Dieser Mann, der täglich ihre besten Piloten bezwang, wurde dem
englischen Oberkommando in Afrika allmählich zum Begriff. In einem
abgefangenen Funkspruch wurde den britischen Staffelkapitänen sogar
befohlen, den jungen Deutschen entweder nur in Gruppen oder gar
nicht anzugreifen. Unter jenen Elitepiloten, die gezielt auf
Marseille angesetzt wurden, befand sich auch das Fliegerass Clive
"Killer" Caldwell, ein australischer Kittyhawk-Pilot, der bereits
über ein Dutzend Deutsche abgeschossen hatte. Unter diesen hatte
sich auch der erste Eichenlaubträger des JG 27 befunden, Hauptmann
Erbo von Kageneck (67 Siege). Später sollte ihm auch Marseilles
Freund und erfolgreicher Staffelkamerad Oberleutnant Hans-Arnold
Stahlschmidt (59) und der Spanienveteran Wolfgang Lippert (29) zum
Opfer fallen. Doch Caldwell traf nie auf Marseille, wurde später vom
Schwerterträger Oberleutnant Schröer bezwungen, konnte jedoch in den
Kampfeinsatz zurückkehren.
Im Juni 1942 schoss Oberleutnant
Marseille einmal sechs Gegner innerhalb von nur elf Minuten ab(!),
im selben Monat wurde ihm als zweiten Piloten des JG 27 nach 75
Luftsiegen das 97. Eichenlaub zum Ritterkreuz verliehen.
In den
Tagen nach der Verleihung flog Marseille mehrere Abfangeinsätze
gegen britische und südafrikanische Staffeln, wobei er wiederholt
bis zu sechs Gegner in kürzester Zeit abschießen konnte. Und so
meldete das JG 27 am 17.06.42 bereits seinen 100. Luftsieg -
Marseille war der erste, der diese magische Marke gegen
westalliierte Piloten erreichte.
Die Verleihung der nun fälligen
Schwerter fand in Berlin statt - und zwar lediglich 116 Tage nach
dem Ritterkreuz. Der junge Oberleutnant war der erst 12. Träger
dieser hohen Auszeichnung und davon der bereits 10. Jagdpilot der
Luftwaffe.
Marseille war endgültig zum deutschen Nationalhelden
geworden, wobei seine Berühmtheit schon fast legendäre Ausmaße
annahm. Auf dem Rückweg von Berlin nach Nordafrika meldete er sich
bei Benito Mussolini, der ihm für die erfolgreiche Unterstützung der
italienischen Luftwaffe die seltene Tapferkeitsmedaille in Gold
verlieh - sogar der Wüstenfuchs Erwin Rommel musste sich mit der
Silberfassung dieses Ordens begnügen. Nach der Rückkehr zu seiner
Staffel musste Marseille feststellen, dass die Luftwaffe in Afrika
endgültig in die Defensive gedrängt worden war.

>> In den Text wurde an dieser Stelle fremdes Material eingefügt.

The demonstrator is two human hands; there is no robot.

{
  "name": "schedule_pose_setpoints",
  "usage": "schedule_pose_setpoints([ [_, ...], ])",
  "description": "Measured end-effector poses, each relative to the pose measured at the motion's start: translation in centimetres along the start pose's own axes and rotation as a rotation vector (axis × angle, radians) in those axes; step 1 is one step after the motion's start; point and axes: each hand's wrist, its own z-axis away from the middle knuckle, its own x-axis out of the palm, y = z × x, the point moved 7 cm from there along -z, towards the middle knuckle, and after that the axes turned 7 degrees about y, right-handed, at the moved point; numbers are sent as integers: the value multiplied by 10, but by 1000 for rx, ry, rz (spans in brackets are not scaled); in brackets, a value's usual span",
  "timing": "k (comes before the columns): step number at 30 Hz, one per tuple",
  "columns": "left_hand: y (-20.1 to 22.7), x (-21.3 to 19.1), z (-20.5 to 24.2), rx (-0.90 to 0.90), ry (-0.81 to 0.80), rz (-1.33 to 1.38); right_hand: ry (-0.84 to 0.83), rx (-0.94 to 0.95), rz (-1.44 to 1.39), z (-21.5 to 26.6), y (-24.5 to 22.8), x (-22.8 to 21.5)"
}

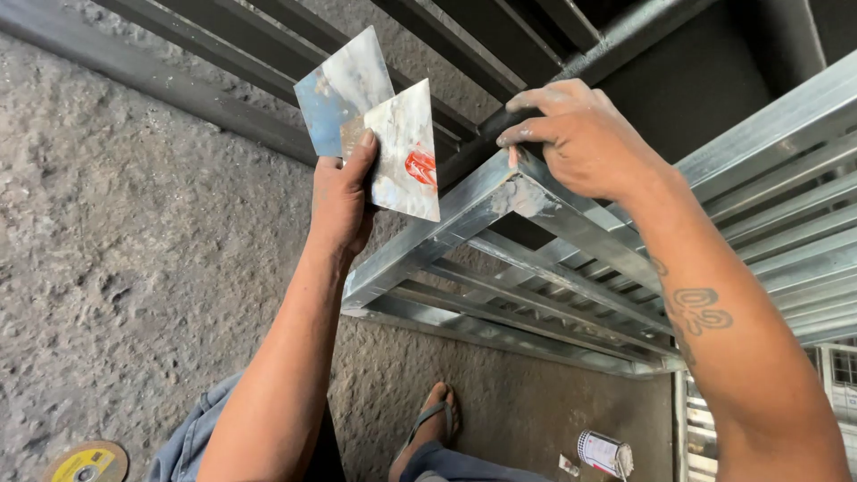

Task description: Applying filler putty to the joints of a metal gate and smoothing it with a putty knife

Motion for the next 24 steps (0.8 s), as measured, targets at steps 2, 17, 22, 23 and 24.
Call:
schedule_pose_setpoints([
  [2,-2,1,1,-15,24,-6,-7,-18,11,2,-4,-3],
  [17,1,-4,-4,0,35,13,172,-139,-39,36,-3,-5],
  [22,5,-5,-2,1,46,28,187,-209,94,58,4,5],
  [23,4,-6,-2,-11,69,17,268,-228,57,60,7,1],
  [24,3,-7,-2,-26,88,3,350,-243,20,64,12,-3],
])
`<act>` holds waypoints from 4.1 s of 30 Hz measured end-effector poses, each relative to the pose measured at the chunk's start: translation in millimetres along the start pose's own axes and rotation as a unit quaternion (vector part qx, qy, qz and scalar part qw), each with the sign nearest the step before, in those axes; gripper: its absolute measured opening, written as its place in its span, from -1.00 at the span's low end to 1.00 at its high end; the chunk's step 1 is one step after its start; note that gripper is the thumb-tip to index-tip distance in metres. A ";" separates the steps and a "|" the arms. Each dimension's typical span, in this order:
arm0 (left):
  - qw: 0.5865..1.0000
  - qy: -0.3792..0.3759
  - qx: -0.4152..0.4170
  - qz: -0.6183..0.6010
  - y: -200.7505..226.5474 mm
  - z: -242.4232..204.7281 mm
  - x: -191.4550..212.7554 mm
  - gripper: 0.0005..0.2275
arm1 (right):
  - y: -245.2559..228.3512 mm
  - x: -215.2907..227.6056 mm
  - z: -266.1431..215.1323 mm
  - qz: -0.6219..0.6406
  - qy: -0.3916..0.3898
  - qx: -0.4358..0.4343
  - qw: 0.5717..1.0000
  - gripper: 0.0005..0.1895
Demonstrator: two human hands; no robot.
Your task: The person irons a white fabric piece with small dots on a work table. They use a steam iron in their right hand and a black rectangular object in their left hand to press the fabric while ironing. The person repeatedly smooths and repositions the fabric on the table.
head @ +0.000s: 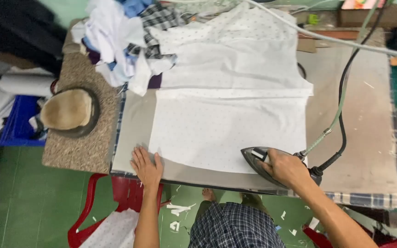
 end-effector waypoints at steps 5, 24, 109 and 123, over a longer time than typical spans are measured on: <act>0.998 0.038 0.044 0.032 -47.8 -5.3 14.8 -0.41 | -94.2 -26.4 16.9 -0.043 -0.004 0.109 0.993 -0.57; 0.978 0.207 -0.006 -0.005 -55.3 -4.4 14.5 -0.46 | -250.2 -35.6 42.5 -0.183 0.168 0.259 0.933 -0.49; 0.991 -0.008 0.130 -0.029 -16.9 12.2 42.2 0.06 | -45.6 -33.9 -1.8 -0.047 0.270 0.148 0.950 -0.46; 0.991 0.070 0.114 -0.012 -24.6 7.5 24.7 -0.18 | 13.5 -69.9 -17.5 -0.218 0.241 0.117 0.938 0.12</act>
Point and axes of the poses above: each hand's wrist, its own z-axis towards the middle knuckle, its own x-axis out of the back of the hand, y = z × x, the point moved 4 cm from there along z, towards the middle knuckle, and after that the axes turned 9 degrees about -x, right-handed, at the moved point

Zahlenmäßig sechsfach unterlegen, hatten die eigenen Geschwader
in dieser Zeit schwere Verluste zu verkraften. Trotz der taktischen
Unterlegenheit konnte Marseille bereits am ersten Einsatztag 10(!)
Gegner abschießen - doch diese großartige Leistung war immer noch
nicht der Gipfel seines Könnens.
Am 1. September 1942 gelang ihm
in drei getrennten Einsätzen der bestätigte Abschuss von 17(!!)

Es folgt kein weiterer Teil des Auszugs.